Choisir sa vie est nettement plus palpitant que de la subir, n'est-ce pas?

002 Journal de dépression - Faire ou s'en faire

Bonjour,
J'écoutais un webinaire d'une amie qui est une leader dans son domaine et elle parlait de passer à l'action pour changer les choses. De faire au lieu de s'en faire. De cesser d'analyser et d'attendre que tout soit parfait et de simplement passer à l'action en faisant face aux événements lorsqu'ils se produiront au fur et à mesure.
Certaines personnes ont la fâcheuse habitude d'attendre que tous les feux de signalisation soient au vert avant de prendre la route.
Imaginez un pilote d'avion qui trace et dépose avant son départ le plan de vol de son aéronef. Pensez-vous un seul instant qu'il a prévu toutes les corrections de cap qu'il aura à faire en cours de vol? Assurément non, il corrigera le cap le long du trajet lorsque cela sera nécessaire et cela fait partie de son travail. De même pour atterrir, il devra composer avec les vents, la météo et le trafic aérien.
Notre vie est exactement comme un vol d'avion. Nous devons planifier notre vie et vivre notre plan en y apportant des corrections, des ajustements ici et là au gré de l'aventure.
Comme disait un grand conférencier américain: «écris tes buts à l'encre, cependant met la date au crayon de plomb.» 
En d'autres mots, soyez résolu sur la destination, mais souple sur le chemin à prendre.
Vaut mieux passer à l'action et apprendre quelque chose de cette expérience que de regretter de ne pas avoir agi.

samedi 23 janvier 2016

001 Journal de dépression - Ouverture

Depuis quelques jours, je réfléchis à une expression ou plutôt un concept celui d'écrire un journal de dépression. Titre assez surprenant vous en conviendrez, mais auquel vous risquez d'être surpris.

L'idée de la dépression n'est pas au sens de la maladie mentale qu'elle catégorise, mais au sens de trouver des moyens simples, mais efficaces de diminuer la pression sur nos vies, histoire de la rendre plus conviviale et plus heureuse.

Tout dans la nature fonctionne avec des forces qui tantôt compriment ou tantôt dilatent les éléments pour créer du mouvement, des transformations dans les formes et dans le fond.

Il en va de même dans notre vie. Nous avons un immense pouvoir celui de choisir, de trancher entre ce que nous voulons et ce que nous ne voulons pas. Ce pouvoir doit être exercé avec justesse sinon la pression va augmenter. Toute notre vie se dresse devant nous pour nous permettre d'«expériencer» avec toutes les nuances que nous avons choisi que ce soit bien ou mal.

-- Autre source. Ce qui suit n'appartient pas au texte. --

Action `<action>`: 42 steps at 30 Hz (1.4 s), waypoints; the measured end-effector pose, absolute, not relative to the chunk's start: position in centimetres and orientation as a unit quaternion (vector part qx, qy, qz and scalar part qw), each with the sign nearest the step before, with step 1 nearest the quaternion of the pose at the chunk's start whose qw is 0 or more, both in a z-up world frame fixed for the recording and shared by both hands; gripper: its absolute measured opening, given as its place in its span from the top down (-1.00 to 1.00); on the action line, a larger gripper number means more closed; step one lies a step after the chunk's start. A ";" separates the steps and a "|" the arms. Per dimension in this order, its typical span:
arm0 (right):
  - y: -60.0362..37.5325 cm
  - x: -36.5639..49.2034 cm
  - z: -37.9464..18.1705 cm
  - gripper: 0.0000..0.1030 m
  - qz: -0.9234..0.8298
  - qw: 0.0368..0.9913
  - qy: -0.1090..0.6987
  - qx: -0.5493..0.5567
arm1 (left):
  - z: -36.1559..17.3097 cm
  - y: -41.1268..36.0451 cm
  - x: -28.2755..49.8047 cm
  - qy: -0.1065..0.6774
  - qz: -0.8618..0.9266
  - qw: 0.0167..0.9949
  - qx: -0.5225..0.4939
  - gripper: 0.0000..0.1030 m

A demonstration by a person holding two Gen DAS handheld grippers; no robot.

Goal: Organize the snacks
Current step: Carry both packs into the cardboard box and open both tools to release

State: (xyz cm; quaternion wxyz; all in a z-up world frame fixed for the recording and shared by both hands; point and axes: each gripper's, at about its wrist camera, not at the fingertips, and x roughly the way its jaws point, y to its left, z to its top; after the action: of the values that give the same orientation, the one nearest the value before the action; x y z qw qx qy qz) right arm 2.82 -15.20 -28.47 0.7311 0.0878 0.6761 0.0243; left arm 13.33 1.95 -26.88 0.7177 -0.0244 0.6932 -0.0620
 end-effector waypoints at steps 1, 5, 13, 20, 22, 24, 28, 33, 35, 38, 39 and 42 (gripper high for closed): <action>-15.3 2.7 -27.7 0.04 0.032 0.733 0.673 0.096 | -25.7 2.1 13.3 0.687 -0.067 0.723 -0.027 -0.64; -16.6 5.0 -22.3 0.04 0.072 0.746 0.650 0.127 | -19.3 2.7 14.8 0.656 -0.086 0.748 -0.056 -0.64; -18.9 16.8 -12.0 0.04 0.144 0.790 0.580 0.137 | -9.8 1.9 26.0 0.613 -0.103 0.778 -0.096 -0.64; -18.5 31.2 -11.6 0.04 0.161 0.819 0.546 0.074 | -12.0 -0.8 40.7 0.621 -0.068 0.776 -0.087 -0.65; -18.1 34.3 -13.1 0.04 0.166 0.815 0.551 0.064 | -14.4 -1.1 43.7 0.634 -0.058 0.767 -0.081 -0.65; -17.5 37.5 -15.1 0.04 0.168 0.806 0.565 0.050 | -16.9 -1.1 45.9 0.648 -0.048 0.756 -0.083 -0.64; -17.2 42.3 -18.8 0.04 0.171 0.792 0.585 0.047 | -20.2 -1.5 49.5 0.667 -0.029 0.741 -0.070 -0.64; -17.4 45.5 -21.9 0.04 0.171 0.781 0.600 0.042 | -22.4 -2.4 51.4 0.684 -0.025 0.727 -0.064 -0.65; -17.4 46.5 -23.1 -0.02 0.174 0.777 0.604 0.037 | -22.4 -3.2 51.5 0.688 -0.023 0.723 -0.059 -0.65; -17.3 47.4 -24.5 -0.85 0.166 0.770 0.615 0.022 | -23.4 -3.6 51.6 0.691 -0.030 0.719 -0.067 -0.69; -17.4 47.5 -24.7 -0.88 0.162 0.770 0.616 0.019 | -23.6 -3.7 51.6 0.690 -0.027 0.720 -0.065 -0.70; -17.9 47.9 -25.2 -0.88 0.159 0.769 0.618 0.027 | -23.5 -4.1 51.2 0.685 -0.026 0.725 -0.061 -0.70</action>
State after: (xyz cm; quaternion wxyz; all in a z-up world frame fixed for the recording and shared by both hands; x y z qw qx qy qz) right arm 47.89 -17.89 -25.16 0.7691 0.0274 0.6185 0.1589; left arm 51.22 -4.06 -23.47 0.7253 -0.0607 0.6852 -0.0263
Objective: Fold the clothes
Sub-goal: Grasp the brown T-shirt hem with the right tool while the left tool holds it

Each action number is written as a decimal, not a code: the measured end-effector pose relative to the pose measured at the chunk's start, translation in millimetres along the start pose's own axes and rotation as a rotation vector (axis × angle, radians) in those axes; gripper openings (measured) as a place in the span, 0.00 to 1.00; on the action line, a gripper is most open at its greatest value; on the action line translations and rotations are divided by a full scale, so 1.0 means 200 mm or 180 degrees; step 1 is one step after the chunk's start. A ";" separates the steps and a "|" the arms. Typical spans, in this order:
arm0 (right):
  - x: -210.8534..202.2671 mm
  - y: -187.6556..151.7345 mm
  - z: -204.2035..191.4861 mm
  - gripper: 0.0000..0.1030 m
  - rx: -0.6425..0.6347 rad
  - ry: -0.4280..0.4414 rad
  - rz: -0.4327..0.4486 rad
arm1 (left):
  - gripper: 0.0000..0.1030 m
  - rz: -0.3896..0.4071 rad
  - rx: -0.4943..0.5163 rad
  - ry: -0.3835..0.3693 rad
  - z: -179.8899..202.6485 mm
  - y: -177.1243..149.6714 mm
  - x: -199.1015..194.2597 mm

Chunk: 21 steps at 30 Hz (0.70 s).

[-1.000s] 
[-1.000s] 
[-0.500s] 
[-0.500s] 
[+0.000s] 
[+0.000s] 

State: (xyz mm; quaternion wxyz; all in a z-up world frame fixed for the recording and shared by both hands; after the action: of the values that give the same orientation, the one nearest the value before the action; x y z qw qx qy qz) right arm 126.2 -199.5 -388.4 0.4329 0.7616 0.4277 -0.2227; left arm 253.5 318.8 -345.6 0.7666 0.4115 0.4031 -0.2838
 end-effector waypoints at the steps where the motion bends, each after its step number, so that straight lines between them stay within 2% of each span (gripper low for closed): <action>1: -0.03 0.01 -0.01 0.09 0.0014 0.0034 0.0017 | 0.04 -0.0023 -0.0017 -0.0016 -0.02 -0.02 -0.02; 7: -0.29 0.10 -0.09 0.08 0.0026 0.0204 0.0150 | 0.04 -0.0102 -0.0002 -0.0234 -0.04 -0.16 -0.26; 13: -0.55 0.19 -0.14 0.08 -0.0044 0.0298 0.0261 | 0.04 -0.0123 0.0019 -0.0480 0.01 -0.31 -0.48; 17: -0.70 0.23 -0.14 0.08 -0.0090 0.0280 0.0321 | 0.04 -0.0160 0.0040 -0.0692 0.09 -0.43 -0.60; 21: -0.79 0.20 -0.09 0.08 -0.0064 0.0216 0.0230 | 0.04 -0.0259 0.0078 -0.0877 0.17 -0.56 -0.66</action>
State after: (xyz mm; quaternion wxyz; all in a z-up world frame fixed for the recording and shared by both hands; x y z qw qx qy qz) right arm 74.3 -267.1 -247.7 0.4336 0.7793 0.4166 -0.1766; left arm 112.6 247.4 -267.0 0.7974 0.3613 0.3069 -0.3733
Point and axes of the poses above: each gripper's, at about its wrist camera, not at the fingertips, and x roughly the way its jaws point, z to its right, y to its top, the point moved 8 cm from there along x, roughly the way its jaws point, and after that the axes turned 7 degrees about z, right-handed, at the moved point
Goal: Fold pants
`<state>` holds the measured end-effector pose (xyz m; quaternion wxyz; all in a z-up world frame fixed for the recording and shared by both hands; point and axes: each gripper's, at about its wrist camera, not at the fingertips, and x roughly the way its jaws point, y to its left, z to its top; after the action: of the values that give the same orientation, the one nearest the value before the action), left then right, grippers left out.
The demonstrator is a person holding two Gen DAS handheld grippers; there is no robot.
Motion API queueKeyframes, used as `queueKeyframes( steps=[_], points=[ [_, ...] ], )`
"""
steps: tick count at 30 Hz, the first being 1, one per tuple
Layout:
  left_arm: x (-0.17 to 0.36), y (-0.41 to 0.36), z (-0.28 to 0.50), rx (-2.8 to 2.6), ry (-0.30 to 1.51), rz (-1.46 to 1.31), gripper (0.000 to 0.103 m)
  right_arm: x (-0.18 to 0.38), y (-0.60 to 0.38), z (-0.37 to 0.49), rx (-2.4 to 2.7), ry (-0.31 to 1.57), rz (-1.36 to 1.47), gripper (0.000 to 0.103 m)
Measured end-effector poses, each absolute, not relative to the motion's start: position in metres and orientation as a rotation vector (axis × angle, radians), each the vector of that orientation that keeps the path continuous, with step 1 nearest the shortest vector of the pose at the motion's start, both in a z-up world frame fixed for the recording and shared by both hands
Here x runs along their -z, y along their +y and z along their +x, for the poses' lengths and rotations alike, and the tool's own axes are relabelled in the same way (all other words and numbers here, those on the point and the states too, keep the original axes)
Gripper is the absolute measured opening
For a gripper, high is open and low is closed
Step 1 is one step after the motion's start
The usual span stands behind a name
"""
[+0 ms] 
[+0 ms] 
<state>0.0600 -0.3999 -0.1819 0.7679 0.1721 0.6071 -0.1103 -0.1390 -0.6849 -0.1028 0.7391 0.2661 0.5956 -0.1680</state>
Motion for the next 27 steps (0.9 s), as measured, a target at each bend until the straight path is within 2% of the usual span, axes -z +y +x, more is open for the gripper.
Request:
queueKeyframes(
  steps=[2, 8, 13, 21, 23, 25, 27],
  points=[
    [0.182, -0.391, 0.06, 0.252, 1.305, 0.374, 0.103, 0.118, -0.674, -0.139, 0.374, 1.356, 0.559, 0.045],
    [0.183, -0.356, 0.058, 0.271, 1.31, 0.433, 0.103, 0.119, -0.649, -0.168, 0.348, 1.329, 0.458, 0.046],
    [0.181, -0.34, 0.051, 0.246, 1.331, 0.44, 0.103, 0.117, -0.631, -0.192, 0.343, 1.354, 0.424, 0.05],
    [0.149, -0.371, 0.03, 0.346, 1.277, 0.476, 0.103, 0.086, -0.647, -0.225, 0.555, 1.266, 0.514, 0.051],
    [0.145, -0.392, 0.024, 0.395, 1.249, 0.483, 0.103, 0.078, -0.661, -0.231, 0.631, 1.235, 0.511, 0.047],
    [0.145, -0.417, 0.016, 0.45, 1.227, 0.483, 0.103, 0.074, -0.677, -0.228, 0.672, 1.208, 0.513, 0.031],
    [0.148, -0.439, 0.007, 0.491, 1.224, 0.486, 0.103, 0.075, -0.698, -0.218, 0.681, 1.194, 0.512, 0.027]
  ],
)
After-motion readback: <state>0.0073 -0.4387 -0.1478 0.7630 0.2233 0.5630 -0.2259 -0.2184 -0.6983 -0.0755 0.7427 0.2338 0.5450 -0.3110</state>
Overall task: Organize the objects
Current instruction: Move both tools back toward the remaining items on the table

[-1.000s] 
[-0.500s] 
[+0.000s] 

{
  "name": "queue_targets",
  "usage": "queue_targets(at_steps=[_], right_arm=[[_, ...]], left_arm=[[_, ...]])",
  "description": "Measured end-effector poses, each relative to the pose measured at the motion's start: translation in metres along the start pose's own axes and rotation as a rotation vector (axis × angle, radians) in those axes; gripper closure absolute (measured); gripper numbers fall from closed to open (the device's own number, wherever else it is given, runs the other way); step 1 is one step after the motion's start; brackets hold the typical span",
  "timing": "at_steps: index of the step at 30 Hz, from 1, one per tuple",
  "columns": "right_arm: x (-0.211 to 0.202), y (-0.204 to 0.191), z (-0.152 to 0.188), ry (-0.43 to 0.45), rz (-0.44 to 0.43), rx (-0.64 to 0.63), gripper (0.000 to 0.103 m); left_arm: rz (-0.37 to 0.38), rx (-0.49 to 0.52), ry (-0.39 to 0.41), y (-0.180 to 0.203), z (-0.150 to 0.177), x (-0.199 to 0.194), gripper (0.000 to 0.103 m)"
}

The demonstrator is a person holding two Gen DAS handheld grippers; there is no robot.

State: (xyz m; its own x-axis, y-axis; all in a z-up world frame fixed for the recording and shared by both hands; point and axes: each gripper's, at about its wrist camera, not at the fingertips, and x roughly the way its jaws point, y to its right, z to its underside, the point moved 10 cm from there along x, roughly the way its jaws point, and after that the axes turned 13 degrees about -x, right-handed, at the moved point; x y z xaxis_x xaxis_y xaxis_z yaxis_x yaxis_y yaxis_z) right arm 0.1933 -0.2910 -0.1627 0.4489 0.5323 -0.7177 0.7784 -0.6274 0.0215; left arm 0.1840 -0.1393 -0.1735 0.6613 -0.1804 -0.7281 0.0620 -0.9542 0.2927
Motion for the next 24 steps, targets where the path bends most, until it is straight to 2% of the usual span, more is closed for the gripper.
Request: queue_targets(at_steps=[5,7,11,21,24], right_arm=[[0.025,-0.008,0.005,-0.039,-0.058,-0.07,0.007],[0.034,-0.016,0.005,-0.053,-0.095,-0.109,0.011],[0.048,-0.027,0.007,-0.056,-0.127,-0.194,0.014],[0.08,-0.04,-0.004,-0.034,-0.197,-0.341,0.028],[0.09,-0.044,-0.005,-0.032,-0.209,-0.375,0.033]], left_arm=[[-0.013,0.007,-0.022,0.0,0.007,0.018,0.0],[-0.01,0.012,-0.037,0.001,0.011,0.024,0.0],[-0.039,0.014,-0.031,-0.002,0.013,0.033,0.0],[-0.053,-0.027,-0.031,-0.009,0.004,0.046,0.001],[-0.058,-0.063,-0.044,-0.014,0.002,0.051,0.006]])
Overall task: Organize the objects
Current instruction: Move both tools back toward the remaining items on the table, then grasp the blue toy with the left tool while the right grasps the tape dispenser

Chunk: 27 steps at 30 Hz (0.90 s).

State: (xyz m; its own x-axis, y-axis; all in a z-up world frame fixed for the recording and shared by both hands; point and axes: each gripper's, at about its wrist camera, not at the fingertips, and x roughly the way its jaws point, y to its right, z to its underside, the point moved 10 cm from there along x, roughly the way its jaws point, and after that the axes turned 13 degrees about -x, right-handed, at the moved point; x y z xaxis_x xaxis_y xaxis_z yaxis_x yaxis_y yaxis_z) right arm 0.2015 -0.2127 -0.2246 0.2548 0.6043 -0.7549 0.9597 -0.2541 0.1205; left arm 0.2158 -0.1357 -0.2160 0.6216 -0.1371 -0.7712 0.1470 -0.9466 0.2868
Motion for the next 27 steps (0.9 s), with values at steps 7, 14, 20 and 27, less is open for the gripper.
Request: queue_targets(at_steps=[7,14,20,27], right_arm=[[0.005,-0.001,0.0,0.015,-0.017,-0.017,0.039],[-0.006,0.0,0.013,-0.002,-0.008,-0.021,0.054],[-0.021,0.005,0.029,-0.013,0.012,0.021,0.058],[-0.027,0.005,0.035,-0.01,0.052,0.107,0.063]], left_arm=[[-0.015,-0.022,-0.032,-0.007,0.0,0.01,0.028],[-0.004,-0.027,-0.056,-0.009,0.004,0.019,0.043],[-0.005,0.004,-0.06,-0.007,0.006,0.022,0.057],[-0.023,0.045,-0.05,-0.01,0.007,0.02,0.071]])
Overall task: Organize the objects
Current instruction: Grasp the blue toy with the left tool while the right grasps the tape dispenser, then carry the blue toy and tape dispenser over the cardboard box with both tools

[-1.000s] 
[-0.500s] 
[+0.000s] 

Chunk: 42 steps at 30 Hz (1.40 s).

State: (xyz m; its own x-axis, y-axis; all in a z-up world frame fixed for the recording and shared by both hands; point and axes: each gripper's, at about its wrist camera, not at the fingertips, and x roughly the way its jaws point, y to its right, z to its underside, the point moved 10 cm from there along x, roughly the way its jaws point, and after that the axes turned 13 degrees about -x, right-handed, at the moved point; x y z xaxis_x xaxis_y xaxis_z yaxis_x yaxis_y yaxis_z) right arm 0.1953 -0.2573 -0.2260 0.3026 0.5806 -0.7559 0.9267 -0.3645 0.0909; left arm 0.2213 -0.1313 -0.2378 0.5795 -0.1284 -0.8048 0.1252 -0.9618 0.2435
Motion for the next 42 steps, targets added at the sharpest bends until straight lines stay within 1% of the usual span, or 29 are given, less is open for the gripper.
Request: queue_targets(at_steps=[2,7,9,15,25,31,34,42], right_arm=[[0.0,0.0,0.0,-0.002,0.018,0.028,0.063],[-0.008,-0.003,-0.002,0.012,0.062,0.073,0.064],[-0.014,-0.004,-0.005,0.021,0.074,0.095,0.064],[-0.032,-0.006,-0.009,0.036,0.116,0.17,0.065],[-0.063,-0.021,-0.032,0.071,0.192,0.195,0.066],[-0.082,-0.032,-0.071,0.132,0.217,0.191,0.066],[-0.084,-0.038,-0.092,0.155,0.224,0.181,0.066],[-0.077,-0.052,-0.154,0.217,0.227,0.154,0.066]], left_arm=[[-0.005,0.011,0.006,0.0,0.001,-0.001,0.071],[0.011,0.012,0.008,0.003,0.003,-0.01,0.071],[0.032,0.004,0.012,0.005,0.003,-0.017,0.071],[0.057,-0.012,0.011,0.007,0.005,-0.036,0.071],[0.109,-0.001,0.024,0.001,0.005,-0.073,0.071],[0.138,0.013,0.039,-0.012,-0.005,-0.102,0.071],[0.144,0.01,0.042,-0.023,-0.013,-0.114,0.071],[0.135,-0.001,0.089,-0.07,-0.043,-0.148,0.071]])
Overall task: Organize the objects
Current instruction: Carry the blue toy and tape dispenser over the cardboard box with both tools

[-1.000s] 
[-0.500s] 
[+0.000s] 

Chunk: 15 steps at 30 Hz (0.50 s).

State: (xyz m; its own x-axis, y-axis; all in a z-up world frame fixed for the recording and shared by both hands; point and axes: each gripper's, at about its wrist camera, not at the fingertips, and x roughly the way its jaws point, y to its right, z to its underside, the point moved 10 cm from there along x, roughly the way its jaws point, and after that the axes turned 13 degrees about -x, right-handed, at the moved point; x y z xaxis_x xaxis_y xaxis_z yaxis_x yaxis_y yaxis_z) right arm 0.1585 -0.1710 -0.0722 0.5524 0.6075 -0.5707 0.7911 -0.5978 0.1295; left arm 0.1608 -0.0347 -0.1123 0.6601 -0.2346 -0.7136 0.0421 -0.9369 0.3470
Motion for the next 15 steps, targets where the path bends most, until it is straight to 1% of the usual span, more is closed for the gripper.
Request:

Se choisir un cancer, un infarctus ou un handicap est également un moyen d'«expériencer» la vie dans toutes ses facettes. Certains optent pour le passage initiatique de la souffrance, de la privation, de la torture mentale ou physique pour parvenir à leur apprentissage. Certains plus durs de comprenure empilent les épreuves et les souffrances pour finir par capituler dans la joie ou mourir.

J'avais un ami qui souffrait de pneumothorax et qui persistait bêtement à fumer 2 paquets de cigarettes par jour. C'était son choix, sa vie. Par contre devant cet entêtement que je qualifierais de stupide, j'ai fait le choix de cesser ma relation avec cette personne en prenant soin de lui expliquer que mes choix de vie étaient diamétralement opposés aux siens et que cette incompatibilité était toxique pour mon équilibre.

Je me servirai de ce titre «Journal de dépression» pour y apporter des ajouts au fil du temps.